Try to add an some criteria to abort your calculation if the change ins position is small enough.

I guess this is not a problem of the impulse based method, should be more a numerical problem, which often occurs on solving equations on computers

Is this a known problem in the impulse-based method?

No, these are your implementation bugs! smile.png Either the contact geometry or you impulses computations are wrong. Or both of course!

You need to test two boxes first and visualize the contact point creation. Rendering the proxy bounds and origin in your situation is obfuscating and not helpful. First make sure you get the clipping, normal and penetration depth correct. You don't need to simulate anything. E.g. a good test is to stack two boxes on top of each other and rotate the top one 45 degrees. You should find eight points in this case. Then flip the bodies to make sure it works both ways with the correct normal.

Then you need to test dynamic computation. It helps to only solve for non-penetration constraints first. Disable penetration recovery (Baumgarte stabilization) and also friction. Then add one them in one after the other to isolate the problem.

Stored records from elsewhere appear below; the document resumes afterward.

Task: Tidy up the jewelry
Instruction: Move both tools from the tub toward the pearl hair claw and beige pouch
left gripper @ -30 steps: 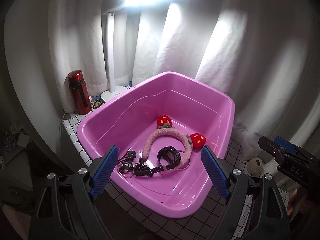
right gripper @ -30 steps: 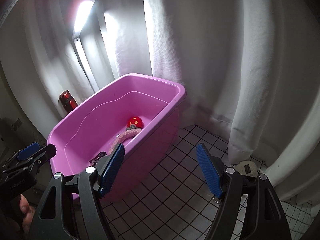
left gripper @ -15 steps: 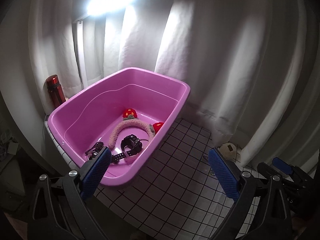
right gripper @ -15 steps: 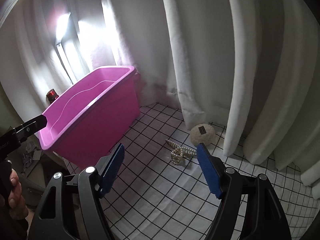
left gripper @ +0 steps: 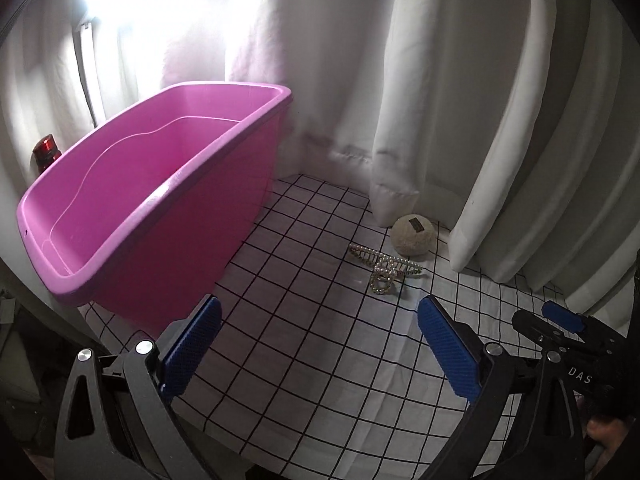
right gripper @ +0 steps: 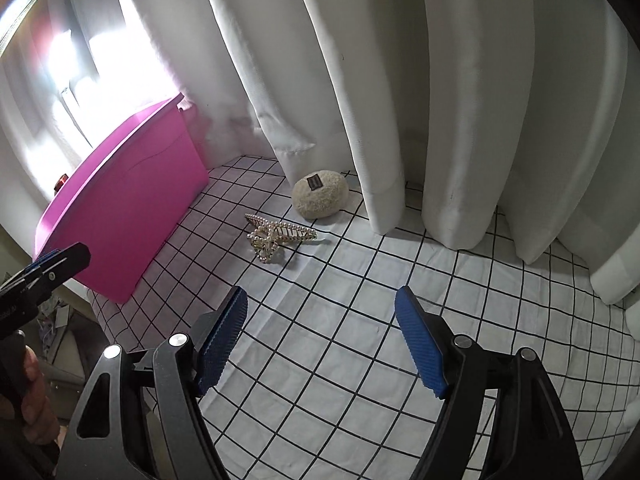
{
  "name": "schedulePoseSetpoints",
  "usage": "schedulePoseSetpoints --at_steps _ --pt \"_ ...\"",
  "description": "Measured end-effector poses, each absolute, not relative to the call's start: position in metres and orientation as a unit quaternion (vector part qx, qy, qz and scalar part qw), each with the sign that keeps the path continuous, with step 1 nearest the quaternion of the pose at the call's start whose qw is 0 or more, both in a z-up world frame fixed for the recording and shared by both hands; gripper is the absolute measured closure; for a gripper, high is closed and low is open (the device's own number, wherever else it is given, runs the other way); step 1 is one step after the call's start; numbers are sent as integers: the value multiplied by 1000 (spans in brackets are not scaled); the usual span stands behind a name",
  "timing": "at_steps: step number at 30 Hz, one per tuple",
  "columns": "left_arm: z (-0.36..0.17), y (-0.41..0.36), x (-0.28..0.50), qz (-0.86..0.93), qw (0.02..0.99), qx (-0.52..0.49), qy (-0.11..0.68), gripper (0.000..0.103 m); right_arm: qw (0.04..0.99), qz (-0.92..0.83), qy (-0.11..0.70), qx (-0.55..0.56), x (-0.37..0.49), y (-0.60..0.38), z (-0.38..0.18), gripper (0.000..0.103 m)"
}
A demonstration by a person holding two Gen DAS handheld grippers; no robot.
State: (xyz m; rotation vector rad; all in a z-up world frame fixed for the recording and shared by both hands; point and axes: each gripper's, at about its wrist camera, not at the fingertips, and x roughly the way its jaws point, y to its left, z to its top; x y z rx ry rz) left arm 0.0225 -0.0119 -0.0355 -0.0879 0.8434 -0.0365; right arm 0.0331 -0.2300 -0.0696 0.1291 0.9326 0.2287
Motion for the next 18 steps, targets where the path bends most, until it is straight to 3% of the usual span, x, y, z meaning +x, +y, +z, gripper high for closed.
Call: schedulePoseSetpoints --at_steps 18 --pt "-119 -24 75 52 905 -46 421 6 874 162 458 31 167 -193 -130 30"
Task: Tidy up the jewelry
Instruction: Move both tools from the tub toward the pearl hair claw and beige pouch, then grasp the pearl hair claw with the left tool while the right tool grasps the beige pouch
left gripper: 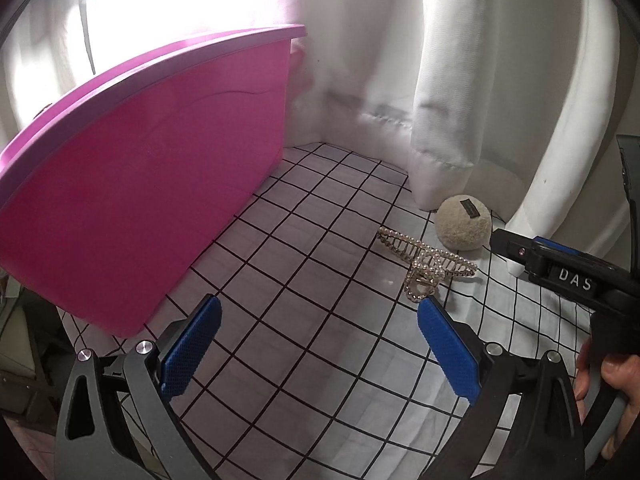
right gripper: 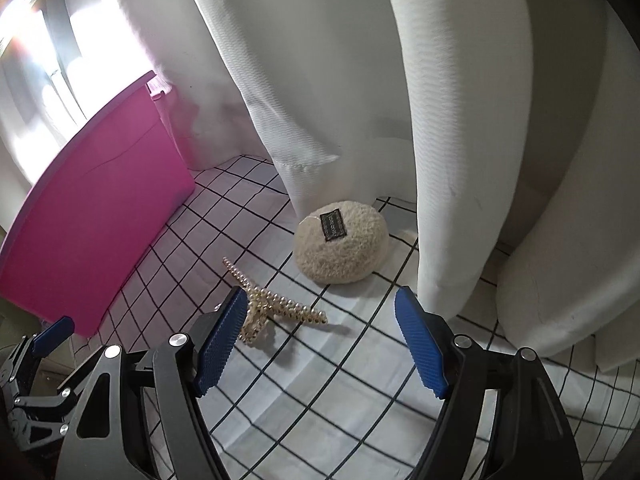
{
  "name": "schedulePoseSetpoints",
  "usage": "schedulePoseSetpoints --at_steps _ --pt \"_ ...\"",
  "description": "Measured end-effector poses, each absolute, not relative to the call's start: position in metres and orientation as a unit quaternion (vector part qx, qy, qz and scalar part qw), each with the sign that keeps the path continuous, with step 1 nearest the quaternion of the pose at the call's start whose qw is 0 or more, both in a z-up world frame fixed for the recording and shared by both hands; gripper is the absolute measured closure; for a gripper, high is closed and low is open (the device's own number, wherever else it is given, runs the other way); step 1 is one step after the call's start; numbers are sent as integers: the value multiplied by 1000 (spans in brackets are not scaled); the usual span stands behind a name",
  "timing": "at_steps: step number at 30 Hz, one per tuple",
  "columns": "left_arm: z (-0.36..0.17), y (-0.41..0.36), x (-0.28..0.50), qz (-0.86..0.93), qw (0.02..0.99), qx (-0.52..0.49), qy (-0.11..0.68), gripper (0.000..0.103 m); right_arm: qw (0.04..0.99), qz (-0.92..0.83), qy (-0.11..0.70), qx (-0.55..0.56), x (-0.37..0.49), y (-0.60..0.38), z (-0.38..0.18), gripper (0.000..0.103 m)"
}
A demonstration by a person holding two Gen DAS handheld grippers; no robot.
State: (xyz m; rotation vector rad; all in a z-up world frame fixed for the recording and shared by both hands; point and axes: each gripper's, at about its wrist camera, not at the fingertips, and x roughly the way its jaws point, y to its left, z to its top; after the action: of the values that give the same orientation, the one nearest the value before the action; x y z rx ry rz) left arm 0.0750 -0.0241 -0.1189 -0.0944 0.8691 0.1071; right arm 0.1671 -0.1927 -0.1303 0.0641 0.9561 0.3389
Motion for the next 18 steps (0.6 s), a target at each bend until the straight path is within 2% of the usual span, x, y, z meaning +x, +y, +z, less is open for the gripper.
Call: schedulePoseSetpoints --at_steps 18 --pt "-148 -63 110 50 905 -42 420 6 854 192 481 -38 239 -165 -175 30"
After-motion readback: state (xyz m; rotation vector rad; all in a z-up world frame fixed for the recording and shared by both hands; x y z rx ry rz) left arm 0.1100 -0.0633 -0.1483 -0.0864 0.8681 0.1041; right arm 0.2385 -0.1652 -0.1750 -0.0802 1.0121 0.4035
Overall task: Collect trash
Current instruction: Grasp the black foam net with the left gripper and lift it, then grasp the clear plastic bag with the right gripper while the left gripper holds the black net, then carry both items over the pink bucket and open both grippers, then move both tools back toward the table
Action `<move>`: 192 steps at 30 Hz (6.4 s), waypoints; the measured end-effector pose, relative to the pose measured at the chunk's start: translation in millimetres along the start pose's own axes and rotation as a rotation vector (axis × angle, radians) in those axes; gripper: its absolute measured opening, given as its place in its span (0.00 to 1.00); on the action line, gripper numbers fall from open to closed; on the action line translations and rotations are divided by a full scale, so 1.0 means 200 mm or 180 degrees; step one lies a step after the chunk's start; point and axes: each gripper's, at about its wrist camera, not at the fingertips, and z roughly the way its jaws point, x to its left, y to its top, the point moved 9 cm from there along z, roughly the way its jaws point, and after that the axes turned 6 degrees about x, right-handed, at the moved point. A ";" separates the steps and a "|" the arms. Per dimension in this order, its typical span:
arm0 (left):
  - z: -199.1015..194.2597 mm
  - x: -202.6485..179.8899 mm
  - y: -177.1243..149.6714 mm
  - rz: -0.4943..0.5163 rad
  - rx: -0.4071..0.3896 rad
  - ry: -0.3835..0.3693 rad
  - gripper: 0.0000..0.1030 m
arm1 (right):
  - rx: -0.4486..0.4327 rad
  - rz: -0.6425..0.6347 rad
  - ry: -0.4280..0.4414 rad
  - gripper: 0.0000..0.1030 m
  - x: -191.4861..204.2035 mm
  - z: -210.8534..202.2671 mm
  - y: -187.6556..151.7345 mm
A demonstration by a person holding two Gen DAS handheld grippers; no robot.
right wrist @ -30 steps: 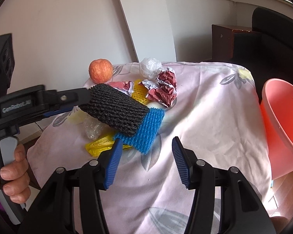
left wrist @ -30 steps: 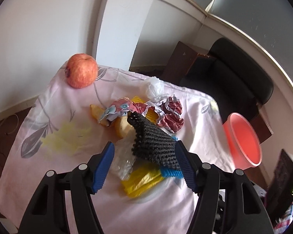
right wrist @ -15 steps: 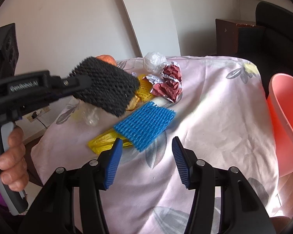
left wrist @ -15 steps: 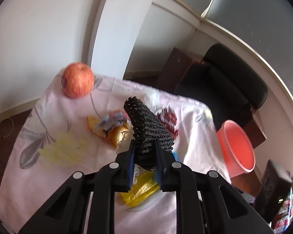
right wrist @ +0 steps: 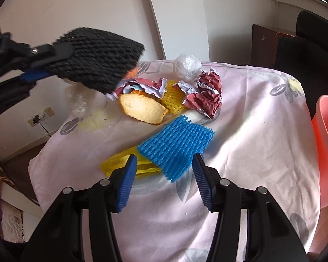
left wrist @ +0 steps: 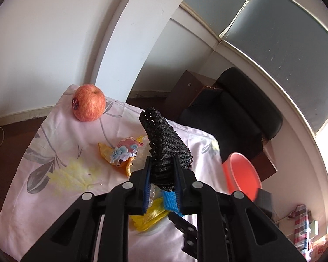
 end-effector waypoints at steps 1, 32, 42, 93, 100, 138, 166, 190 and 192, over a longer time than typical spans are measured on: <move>-0.01 0.00 0.00 -0.0013 0.0003 -0.0028 0.17 | 0.0026 0.0047 -0.0002 0.52 -0.01 0.02 0.00; 0.09 -0.25 0.02 -0.0058 0.0176 -0.0488 0.17 | -0.0315 0.0643 0.0317 0.09 -0.27 -0.23 -0.05; 0.15 -0.30 -0.01 -0.0041 0.0246 -0.0528 0.17 | -0.0472 0.0467 0.0773 0.49 -0.10 -0.33 -0.02; 0.37 -0.54 -0.18 0.0719 0.0185 0.0118 0.17 | -0.0740 0.0912 -0.0920 0.17 -0.75 -0.59 -0.07; 0.44 -0.76 -0.22 0.1017 0.0203 0.0060 0.17 | -0.0818 0.1171 -0.1085 0.17 -0.95 -0.68 -0.10; 0.97 -1.40 -0.39 0.1909 0.0411 0.0037 0.17 | -0.0865 0.1684 -0.1397 0.17 -1.43 -0.70 -0.22; 1.12 -1.38 -0.46 0.1998 0.0625 0.0109 0.46 | -0.0791 0.1678 -0.1421 0.18 -1.49 -0.60 -0.21; 0.71 -1.12 -0.38 0.1643 0.0441 0.0071 0.54 | -0.0921 0.1651 -0.1083 0.38 -1.29 -0.70 -0.21; 0.68 -1.08 -0.37 0.1609 0.0429 0.0099 0.54 | -0.0929 0.1610 -0.1030 0.38 -1.23 -0.71 -0.20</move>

Physics simulation is relatively easy since you can draw everything and only check one detail at a time. If you run into problems like this isolate individual pieces of your simulator and verify their correctness.

I have seen what you are showing myself many times. Most of the time it were simple mistakes like wrong signs and wrong indices. You seem close, so don't get discouraged! Just don't *blindly guess* what the mistake might be, but take a structured approach for debugging as I described above and improve your debug rendering as needed. Good debug rendering will payback big time in the future! So it is a good investment of your time.

Your gravity looks wrong as well. Also check your inertia tensors if the angular impulses appear wrong.

HTH,

-Dirk

Yeah looks mostly like collision detection bugs to me. Debug rendering specific bits of code is a great way to find and isolate bugs. It could also be helpful to find some reference code to check your math/derivations against, etc.

It looks to me like it could either be a problem with your inertia tensors, or possibly also with the penetration depth computation/Baumgarte stabilization. If your collision detection returns too big a penetration depth, it can cause those 'teleportation' problems where the object jumps up in the air after collision, since it tries to correct for a very large (but incorrect) penetration.

Hi guys,

After long hours of debugging and sleepless nights, I finally found the issue. I checked the contact data, penetration depths, normals and everything else was correct. The problem was in the calculation of inverse inertia tensor world.

Previously I was calculating inverse inertia tensor world like this;

* Create a rotation matrix from the rotation quaternion of the rigid body.

* Multiply this matrix with the inertia tensor and then invert.

After checking some other people's code I changed it like this;

* Get the inverse of the transform matrix. (M1)

* Copy its transpose into some other temp matrix. (M2)

* Multiply the result with the inertia tensor. (M2(inertiaTensor))

* Inverse inertia tensor world = (M1(M2(inertiaTensor))))^-1

Thanks for all the replies, I knew there was a problem in the inertia tensor calculation.

Uza

I went ahead and simplified the calculations to R(inverseInertia)R-1 to get the inverse of world inertia tensor. Since RT and R-1 equivalent, now I'm using R(inverseInertia)RT (Right to left) which makes sense.

Congrats! That kind of debugging is a really difficult to learn skill.